_Task directions:_ Transcribe the whole listing exactly; the images stay out.

-=-=-=-=-

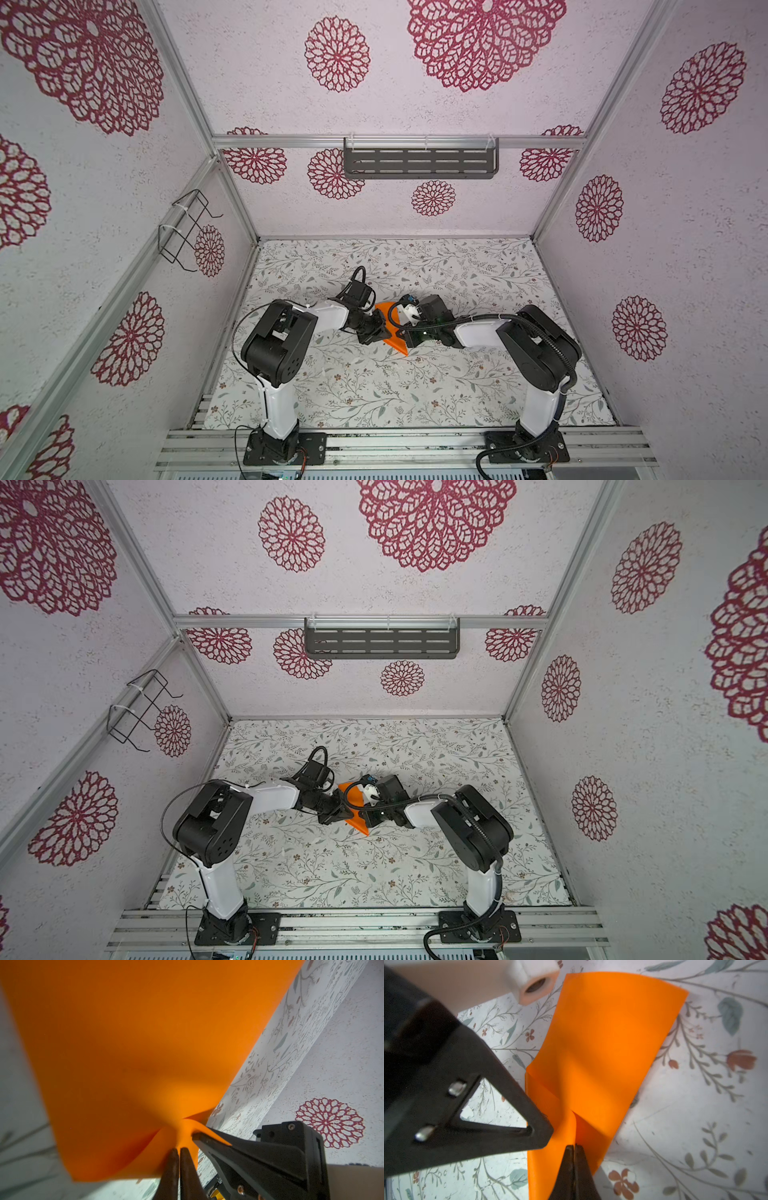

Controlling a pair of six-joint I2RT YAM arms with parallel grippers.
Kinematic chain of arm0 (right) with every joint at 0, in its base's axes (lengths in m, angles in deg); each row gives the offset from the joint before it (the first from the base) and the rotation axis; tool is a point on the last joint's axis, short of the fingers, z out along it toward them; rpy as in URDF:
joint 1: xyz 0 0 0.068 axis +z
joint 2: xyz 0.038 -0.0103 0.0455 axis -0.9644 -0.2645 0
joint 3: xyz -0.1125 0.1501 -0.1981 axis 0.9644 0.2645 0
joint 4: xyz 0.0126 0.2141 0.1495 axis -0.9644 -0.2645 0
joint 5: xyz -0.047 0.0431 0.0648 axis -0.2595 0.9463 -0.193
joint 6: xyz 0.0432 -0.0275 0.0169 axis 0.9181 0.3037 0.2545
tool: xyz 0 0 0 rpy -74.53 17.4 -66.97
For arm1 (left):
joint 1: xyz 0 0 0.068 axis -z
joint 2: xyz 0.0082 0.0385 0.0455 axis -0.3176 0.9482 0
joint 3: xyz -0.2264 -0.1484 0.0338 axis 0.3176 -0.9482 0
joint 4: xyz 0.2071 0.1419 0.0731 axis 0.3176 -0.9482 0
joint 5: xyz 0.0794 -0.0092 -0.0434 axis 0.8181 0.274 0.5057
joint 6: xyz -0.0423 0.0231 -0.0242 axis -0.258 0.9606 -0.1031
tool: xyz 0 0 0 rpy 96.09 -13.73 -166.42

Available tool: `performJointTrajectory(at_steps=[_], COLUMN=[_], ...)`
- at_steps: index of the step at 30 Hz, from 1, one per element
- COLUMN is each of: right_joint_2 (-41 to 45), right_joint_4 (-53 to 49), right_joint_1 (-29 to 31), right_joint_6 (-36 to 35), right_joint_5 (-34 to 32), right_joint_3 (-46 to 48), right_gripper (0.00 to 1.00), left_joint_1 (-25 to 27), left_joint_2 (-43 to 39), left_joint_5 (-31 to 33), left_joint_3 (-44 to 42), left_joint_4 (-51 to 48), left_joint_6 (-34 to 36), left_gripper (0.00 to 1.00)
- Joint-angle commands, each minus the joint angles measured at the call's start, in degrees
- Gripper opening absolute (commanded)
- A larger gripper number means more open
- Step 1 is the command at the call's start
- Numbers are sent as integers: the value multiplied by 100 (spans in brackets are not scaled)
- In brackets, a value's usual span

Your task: Fold a paper plane with a square sheet of paper (pick it up from the middle)

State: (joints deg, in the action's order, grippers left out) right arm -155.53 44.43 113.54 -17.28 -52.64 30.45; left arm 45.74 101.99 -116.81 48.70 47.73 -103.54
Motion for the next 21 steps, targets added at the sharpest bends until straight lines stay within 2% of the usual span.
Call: performJointTrajectory(at_steps=[1, 21], right_joint_2=[-113, -263], right_joint_4=[-263, -406], right_joint_1=[-20, -20], right_joint_6=[101, 92], right_joint_5=[-53, -53], right_joint_3=[-54, -146], right_gripper=[4, 9], left_joint_1=[20, 20], left_joint_2=[-27, -145], left_joint_5=[132, 334], left_joint_3=[54, 54], left_joint_4=[-160, -422], left_joint_6=[29, 66], left_gripper=[8, 8])
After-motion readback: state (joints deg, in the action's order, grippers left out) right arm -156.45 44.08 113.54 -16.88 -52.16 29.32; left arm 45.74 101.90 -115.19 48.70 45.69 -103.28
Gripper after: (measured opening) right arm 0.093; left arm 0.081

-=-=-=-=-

_Answer space:_
Controlling a pair of six-joint I2RT YAM arms with parallel grippers.
Kinematic chain of arm0 (right) with every joint at 0, in its base's axes (lengths in m, angles in deg); each row gives the offset from the joint before it (the first from the base) and the rotation axis; tool is a point on the last joint's axis, short of the fingers, z out along it toward them; rpy as in URDF:
joint 1: xyz 0 0 0.068 axis +z
joint 2: xyz 0.038 -0.0103 0.0455 axis -0.9644 -0.2645 0
joint 3: xyz -0.1125 0.1501 -0.1981 axis 0.9644 0.2645 0
joint 4: xyz 0.0126 0.2141 0.1495 axis -0.9644 -0.2645 0
joint 5: xyz -0.047 0.0431 0.0648 axis -0.2595 0.9463 -0.193
joint 6: xyz 0.0432 -0.0275 0.0169 axis 0.9181 0.3037 0.2545
tool: xyz 0 0 0 rpy -74.53 17.4 -66.97
For arm1 (left):
joint 1: xyz 0 0 0.068 axis -z
joint 2: xyz 0.0082 0.0385 0.0455 axis -0.3176 0.9482 0
joint 3: xyz -0.2264 -0.1484 0.0338 axis 0.3176 -0.9482 0
joint 4: xyz 0.2071 0.1419 0.0731 axis 0.3176 -0.9482 0
joint 5: xyz 0.0794 -0.0092 -0.0434 axis 0.8181 0.274 0.5057
joint 6: xyz -0.0423 0.0231 -0.0242 axis -0.258 0.9606 -0.1031
tool: xyz 0 0 0 rpy 96.09 -13.73 -166.42

Available tool: `performJointTrajectory(at_steps=[_], COLUMN=[_], ...)`
- at_steps: index of the step at 30 Hz, from 1, one per element
- COLUMN is each of: right_joint_2 (-41 to 45), right_joint_4 (-53 to 49), right_joint_1 (-29 to 31), right_joint_6 (-36 to 35), right_joint_5 (-34 to 32), right_joint_3 (-46 to 48), right_gripper (0.00 to 1.00), left_joint_1 (-25 to 27), left_joint_2 (-43 to 39), left_joint_5 (-31 to 33), left_joint_3 (-44 to 42), left_joint_4 (-51 to 48), left_joint_6 (-34 to 36), left_gripper (0.00 to 1.00)
- Joint-angle commands, each minus the joint angles measured at the call's start, in degrees
- Gripper opening absolute (commanded)
- A larger gripper number means more open
- Step 1 is the command at the call's start
- Numbers are sent as integers: the value multiplied by 100 (spans in brackets are not scaled)
- In brackets, a value's usual span

Your task: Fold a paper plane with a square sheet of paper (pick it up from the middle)

State: (joints deg, in the action's order, grippers left out) right arm -155.53 44.43 113.54 -17.28 -52.64 30.45; left arm 45.74 101.99 -116.81 48.70 47.73 -103.54
Motion for the next 21 steps, targets added at the sharpest bends until straight lines stay within 2% of the usual span.
Call: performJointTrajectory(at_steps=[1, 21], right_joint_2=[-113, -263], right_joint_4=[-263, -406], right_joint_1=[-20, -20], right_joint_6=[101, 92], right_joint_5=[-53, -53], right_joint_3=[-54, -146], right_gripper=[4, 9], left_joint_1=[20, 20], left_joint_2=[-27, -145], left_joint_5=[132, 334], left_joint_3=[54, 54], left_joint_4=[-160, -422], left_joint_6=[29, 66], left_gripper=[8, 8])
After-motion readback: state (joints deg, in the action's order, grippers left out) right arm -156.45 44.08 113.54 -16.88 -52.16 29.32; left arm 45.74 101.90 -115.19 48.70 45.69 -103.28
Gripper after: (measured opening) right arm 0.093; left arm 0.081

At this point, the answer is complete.